Activity> Reading the records below, find how many lines include the word "client" and give that number alone.

Dataset extract>
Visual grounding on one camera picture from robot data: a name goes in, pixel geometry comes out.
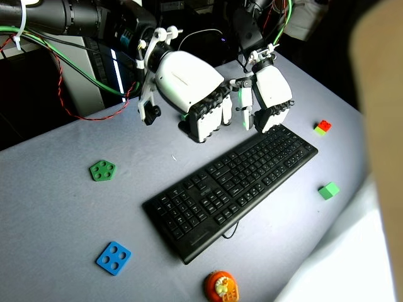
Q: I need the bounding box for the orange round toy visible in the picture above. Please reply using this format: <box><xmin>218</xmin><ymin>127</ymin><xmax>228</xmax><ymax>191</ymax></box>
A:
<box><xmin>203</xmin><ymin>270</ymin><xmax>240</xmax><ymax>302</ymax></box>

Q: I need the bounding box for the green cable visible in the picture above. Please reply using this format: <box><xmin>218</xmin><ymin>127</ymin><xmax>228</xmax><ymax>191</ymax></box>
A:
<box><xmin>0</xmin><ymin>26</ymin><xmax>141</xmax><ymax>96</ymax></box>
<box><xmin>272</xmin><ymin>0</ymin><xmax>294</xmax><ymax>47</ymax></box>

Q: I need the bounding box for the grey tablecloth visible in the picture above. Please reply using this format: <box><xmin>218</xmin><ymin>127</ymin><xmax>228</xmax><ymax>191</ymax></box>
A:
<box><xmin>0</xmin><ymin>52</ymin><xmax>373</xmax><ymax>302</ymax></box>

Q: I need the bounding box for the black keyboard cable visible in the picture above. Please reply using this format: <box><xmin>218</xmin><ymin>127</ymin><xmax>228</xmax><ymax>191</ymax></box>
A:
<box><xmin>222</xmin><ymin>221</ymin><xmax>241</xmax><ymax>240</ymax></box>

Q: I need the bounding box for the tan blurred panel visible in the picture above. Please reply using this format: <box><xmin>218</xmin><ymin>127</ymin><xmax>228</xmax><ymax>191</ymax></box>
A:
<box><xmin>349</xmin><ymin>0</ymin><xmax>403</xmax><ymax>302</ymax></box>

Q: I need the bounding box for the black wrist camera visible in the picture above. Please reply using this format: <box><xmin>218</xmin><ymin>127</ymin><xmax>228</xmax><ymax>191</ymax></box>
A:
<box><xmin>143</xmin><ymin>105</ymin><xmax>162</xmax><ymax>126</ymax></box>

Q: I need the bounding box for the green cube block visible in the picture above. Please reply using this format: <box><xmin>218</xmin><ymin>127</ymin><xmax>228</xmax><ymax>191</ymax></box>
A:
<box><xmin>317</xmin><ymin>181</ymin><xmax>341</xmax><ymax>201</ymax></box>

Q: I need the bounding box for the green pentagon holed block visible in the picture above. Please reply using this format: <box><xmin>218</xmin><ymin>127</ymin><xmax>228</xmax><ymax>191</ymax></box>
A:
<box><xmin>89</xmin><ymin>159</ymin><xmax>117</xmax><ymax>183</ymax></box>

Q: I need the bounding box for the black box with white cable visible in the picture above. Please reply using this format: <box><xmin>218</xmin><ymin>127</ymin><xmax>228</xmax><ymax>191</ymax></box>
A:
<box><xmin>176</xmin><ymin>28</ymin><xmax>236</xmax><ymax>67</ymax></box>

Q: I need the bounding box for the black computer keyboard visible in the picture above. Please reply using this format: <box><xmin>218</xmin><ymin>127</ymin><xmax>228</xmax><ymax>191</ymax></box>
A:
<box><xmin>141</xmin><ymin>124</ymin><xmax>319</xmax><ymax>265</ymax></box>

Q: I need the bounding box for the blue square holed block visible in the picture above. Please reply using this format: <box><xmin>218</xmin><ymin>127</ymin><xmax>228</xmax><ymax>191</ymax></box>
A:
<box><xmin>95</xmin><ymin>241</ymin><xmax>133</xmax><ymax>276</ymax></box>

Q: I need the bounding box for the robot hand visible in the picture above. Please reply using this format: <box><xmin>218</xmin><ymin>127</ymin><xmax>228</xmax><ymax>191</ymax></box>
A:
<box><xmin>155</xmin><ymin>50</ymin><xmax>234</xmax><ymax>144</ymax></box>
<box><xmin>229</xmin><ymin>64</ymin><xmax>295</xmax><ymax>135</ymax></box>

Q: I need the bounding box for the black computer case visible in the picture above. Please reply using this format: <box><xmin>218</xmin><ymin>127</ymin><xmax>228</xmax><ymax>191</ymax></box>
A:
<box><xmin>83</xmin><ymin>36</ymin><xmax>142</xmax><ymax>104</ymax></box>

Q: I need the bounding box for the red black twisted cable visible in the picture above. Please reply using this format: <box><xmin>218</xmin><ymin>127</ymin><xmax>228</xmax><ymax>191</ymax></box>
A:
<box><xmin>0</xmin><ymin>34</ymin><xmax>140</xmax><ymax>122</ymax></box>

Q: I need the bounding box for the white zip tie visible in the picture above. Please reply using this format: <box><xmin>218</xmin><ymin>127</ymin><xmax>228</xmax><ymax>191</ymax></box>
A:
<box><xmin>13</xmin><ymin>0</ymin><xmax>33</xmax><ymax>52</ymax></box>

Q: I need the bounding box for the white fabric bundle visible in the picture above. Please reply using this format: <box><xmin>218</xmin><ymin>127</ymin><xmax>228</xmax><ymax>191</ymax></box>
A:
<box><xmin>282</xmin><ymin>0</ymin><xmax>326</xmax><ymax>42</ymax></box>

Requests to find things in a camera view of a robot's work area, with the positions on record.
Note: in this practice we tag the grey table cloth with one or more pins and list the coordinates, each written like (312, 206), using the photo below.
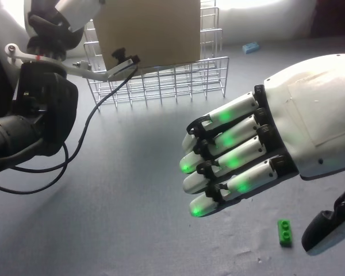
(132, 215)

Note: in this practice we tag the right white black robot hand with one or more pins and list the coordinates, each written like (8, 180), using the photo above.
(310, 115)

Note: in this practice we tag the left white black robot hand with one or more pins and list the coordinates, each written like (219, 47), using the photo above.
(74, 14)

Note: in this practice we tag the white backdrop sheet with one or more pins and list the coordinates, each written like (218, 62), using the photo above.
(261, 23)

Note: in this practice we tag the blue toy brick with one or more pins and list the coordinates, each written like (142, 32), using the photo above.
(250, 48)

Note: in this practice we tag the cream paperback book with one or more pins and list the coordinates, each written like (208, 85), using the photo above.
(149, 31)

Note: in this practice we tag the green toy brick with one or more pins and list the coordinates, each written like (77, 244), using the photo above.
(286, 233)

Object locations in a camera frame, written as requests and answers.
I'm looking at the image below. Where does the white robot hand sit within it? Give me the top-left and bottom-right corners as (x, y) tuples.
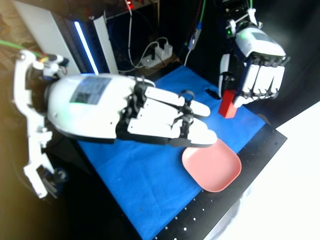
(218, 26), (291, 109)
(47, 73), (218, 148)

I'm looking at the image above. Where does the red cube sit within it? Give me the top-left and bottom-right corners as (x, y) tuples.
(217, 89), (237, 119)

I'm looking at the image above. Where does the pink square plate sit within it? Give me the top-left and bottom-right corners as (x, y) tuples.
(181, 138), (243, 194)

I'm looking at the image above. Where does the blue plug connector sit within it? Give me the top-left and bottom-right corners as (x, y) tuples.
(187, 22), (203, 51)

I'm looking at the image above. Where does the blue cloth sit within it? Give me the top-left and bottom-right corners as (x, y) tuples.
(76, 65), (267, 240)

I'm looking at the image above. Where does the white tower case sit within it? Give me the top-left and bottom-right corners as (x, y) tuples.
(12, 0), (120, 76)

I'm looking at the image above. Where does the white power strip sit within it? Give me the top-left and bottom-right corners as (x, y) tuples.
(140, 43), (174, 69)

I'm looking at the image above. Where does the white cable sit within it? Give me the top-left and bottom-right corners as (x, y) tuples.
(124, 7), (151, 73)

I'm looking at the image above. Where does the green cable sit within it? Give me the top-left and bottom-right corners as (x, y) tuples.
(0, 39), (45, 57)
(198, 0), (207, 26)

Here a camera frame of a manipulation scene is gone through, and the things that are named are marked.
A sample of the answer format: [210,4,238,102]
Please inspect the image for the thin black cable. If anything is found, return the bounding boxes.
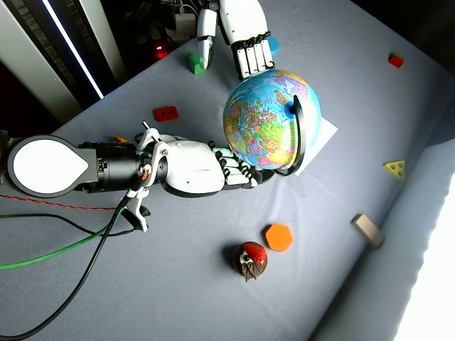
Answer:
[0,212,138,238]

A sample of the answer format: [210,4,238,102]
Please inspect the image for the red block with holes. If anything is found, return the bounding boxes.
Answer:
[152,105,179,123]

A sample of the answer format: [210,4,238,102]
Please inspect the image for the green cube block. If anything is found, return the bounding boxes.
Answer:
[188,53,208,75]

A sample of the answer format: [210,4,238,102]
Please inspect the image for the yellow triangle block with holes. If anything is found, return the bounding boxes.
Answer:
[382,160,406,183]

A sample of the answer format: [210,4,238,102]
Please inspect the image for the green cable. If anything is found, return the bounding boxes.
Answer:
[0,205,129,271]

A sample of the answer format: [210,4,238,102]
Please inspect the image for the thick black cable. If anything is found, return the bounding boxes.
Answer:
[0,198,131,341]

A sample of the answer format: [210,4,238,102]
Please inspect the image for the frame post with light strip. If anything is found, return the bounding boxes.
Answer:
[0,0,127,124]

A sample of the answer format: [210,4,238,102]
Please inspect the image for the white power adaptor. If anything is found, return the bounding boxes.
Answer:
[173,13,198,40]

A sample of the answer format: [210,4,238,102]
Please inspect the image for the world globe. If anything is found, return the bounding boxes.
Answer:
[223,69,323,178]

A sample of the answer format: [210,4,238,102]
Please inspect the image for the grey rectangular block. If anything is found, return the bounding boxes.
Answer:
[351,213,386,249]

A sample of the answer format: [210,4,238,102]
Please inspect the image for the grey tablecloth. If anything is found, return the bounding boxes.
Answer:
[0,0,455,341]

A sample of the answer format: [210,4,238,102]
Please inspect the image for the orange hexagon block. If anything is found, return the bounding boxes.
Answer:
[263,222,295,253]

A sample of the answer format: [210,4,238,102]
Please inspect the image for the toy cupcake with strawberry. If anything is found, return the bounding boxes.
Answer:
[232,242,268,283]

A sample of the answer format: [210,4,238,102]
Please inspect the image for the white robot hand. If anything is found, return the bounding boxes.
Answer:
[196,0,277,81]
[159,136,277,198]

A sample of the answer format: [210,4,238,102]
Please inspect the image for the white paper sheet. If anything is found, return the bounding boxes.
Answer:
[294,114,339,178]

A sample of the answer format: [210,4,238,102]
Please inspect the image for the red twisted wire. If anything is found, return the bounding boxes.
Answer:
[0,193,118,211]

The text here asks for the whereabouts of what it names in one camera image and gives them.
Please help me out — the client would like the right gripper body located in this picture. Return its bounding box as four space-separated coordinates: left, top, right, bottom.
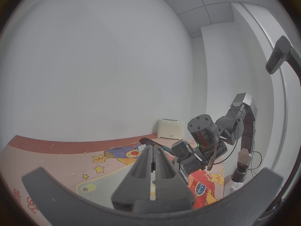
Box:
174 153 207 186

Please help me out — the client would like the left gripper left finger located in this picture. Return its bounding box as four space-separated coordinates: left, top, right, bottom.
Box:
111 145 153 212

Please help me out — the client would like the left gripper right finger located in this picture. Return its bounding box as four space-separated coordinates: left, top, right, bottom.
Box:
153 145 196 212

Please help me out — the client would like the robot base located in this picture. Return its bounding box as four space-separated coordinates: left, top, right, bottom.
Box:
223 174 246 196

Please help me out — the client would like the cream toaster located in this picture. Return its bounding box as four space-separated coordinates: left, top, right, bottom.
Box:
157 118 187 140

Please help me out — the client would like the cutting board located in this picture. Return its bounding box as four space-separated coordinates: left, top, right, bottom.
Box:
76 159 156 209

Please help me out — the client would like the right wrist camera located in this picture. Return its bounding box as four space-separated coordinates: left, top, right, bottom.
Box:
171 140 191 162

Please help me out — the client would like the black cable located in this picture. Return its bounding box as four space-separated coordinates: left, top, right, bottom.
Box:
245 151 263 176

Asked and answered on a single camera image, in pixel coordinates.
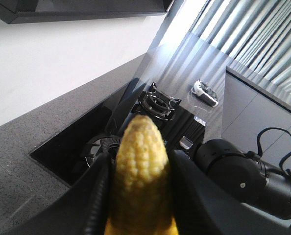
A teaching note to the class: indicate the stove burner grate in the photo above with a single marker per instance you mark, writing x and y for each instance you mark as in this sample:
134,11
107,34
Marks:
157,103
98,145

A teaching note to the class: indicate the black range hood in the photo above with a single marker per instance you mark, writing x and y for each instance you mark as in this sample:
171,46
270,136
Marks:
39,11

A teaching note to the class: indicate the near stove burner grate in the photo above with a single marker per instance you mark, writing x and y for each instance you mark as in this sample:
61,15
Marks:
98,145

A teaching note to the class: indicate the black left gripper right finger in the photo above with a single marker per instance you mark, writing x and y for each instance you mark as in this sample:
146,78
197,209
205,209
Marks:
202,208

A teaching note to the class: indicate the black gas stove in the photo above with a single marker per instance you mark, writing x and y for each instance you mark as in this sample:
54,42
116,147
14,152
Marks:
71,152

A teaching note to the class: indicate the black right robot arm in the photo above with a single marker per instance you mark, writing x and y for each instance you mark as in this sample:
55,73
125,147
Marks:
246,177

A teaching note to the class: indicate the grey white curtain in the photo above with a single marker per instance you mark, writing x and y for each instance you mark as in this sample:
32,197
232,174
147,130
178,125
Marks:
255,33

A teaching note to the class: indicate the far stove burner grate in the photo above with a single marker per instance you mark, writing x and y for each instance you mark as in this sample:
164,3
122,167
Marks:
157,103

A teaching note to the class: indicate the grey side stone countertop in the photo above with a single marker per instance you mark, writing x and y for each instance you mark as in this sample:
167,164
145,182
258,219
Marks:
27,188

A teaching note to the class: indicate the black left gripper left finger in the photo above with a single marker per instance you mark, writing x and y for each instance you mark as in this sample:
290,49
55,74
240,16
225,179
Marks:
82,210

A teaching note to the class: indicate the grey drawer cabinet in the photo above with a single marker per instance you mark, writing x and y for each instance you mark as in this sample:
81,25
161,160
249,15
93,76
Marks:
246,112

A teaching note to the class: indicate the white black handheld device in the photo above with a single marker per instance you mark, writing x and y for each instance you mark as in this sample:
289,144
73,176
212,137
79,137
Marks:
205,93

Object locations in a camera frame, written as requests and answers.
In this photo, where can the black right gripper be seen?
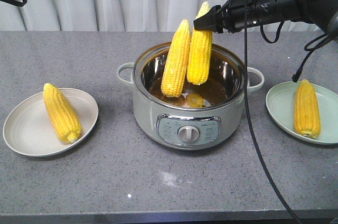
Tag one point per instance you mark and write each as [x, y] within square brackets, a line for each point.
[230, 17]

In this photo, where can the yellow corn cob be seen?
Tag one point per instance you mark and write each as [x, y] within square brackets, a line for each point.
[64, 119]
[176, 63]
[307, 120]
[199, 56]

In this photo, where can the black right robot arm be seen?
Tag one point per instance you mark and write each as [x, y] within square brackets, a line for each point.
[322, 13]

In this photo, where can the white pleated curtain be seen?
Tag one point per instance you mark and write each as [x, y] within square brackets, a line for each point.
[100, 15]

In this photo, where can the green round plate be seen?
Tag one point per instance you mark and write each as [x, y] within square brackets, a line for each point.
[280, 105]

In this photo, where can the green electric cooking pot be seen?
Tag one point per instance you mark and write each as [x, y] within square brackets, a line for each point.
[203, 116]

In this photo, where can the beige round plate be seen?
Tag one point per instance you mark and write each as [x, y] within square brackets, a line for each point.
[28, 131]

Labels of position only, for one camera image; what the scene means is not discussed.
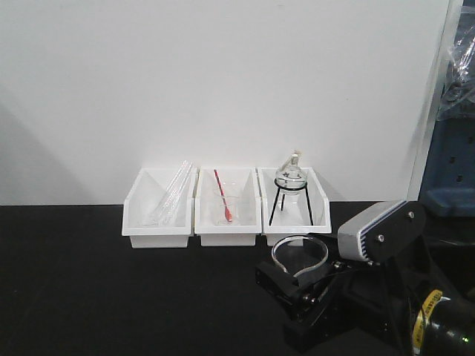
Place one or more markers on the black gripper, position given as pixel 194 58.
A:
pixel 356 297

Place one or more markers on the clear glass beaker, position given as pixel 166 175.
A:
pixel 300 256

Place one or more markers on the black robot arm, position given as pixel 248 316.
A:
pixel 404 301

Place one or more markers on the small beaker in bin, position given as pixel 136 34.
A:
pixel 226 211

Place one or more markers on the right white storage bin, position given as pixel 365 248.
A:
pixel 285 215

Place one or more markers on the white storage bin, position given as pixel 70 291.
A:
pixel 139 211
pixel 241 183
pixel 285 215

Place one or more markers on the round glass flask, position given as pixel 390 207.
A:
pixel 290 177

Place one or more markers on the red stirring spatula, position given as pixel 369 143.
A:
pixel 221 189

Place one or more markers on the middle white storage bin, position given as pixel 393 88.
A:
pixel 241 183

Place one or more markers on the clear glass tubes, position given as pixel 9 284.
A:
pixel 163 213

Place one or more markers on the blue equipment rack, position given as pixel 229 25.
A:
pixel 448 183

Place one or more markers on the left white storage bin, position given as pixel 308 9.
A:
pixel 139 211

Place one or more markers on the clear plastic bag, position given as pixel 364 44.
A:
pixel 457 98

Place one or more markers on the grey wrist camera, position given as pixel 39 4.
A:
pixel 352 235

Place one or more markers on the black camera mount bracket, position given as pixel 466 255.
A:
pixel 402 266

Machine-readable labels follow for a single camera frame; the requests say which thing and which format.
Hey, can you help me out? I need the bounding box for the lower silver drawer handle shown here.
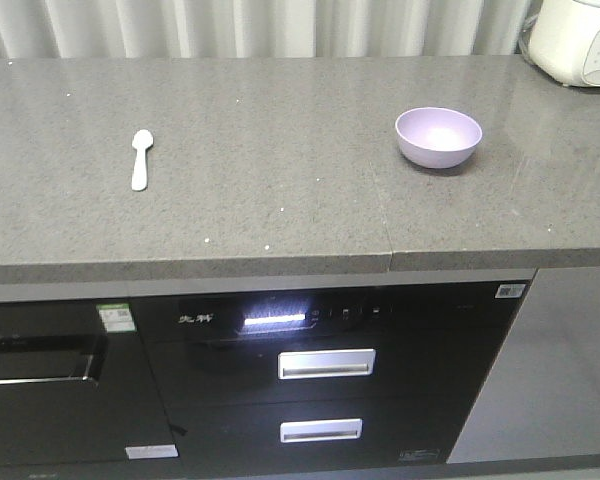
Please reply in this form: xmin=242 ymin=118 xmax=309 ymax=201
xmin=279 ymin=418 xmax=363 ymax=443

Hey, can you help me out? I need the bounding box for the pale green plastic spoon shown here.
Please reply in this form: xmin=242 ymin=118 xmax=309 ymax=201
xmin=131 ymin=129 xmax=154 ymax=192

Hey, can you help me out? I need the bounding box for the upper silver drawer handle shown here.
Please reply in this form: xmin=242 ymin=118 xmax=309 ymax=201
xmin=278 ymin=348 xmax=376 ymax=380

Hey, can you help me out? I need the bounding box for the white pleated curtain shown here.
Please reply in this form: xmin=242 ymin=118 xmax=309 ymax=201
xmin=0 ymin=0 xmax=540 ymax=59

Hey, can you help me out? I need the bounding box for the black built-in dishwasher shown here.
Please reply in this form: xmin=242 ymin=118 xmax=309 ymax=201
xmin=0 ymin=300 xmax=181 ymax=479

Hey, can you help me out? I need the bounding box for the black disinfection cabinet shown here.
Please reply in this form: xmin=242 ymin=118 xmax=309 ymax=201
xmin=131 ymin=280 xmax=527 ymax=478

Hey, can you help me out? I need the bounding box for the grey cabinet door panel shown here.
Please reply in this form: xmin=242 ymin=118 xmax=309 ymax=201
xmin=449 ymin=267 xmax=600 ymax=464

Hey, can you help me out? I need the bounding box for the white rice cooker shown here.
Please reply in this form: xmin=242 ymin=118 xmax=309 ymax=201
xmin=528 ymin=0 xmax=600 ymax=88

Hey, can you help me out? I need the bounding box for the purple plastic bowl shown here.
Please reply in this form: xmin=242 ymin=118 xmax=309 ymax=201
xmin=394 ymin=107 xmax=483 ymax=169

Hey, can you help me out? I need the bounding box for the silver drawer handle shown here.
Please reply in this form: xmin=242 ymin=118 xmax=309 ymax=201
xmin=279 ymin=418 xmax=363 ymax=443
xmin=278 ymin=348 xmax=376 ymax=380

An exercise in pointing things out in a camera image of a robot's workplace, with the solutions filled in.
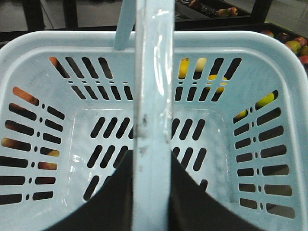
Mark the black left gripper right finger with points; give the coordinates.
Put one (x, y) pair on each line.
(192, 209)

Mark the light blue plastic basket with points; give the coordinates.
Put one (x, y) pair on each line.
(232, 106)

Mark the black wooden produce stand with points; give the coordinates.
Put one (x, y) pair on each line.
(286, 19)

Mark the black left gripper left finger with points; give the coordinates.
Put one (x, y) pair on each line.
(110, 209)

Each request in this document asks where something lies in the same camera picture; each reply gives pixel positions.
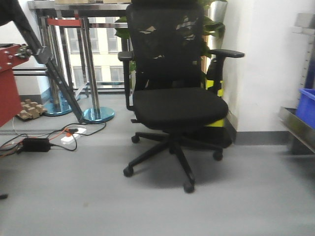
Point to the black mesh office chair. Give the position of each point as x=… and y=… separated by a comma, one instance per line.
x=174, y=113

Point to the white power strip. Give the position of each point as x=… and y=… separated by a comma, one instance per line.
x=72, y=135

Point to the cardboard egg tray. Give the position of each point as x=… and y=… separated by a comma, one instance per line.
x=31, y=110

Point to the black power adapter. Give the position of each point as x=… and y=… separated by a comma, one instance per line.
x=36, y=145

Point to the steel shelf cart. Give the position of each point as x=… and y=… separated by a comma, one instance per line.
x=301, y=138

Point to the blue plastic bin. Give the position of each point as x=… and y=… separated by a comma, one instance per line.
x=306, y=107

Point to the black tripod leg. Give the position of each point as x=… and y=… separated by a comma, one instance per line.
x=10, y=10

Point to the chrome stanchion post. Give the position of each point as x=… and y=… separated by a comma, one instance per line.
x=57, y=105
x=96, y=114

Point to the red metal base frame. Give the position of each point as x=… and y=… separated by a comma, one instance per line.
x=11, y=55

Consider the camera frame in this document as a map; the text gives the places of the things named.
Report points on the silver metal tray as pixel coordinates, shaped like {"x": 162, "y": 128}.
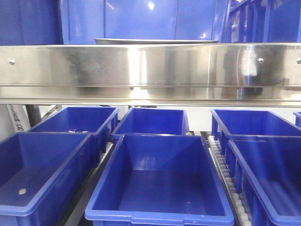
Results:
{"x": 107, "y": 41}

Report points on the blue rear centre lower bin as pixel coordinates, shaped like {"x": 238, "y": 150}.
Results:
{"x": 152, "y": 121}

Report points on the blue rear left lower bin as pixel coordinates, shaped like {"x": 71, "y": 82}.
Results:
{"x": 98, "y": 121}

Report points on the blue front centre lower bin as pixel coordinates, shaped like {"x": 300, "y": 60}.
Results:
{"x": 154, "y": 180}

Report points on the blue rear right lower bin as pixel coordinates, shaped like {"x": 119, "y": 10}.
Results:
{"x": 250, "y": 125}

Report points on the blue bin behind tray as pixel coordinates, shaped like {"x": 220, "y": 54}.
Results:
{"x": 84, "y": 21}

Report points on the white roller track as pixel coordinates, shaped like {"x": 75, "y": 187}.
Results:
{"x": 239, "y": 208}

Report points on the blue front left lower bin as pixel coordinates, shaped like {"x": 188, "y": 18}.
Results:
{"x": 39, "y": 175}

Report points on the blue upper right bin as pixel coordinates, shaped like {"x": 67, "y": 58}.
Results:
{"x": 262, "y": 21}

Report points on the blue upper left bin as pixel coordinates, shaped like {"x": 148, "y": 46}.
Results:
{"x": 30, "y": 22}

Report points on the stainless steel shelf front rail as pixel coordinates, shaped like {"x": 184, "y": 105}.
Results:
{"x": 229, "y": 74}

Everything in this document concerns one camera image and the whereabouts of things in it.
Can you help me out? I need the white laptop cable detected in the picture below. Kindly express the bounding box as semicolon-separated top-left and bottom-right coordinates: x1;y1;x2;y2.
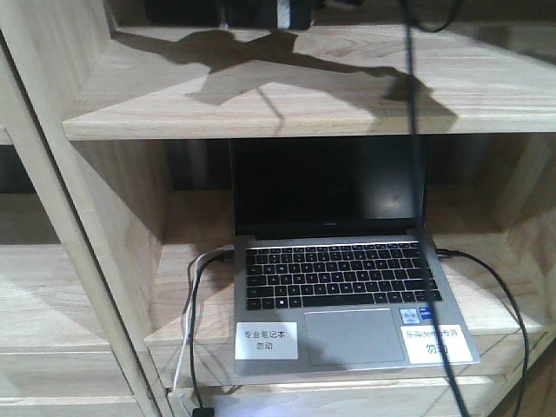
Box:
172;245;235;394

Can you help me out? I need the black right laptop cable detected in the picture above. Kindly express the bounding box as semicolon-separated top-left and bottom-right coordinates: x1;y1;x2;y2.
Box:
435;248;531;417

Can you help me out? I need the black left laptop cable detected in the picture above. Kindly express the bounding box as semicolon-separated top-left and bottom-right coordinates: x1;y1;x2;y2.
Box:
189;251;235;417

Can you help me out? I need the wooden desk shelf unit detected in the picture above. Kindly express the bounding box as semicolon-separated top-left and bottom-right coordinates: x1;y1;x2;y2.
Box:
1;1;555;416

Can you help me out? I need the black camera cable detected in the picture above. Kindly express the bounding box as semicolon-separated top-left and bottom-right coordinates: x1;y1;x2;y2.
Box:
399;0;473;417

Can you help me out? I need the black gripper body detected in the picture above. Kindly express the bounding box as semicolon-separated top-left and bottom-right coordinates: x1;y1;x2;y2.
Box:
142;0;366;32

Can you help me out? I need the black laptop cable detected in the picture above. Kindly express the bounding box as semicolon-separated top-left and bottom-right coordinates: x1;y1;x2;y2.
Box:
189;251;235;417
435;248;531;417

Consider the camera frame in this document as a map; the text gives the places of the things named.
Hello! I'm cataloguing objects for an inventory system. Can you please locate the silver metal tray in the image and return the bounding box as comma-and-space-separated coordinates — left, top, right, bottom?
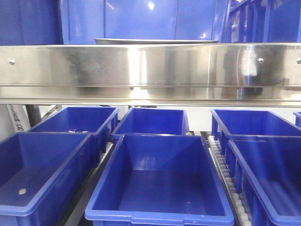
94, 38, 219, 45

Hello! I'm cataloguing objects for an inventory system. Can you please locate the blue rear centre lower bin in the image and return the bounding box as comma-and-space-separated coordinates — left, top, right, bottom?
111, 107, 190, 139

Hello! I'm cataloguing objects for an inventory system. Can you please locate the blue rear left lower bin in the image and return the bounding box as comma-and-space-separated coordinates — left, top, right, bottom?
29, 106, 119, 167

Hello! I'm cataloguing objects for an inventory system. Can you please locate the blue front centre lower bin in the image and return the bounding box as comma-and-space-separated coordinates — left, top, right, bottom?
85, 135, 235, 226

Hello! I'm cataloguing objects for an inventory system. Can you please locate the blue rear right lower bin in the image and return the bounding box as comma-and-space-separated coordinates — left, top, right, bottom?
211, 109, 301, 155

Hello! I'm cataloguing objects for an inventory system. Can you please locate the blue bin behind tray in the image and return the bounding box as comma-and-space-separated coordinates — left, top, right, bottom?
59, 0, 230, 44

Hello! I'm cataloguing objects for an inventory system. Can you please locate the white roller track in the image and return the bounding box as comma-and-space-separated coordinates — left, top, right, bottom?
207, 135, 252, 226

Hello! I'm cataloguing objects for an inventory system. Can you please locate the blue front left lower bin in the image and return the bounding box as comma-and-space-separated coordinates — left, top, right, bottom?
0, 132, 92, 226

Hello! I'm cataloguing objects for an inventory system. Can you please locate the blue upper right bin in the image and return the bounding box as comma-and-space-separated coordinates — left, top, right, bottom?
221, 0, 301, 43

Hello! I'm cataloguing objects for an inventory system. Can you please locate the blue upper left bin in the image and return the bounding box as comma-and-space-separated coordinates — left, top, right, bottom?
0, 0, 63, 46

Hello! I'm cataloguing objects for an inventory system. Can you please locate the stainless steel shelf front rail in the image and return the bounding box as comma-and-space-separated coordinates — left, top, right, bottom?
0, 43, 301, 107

Solution to this task> 8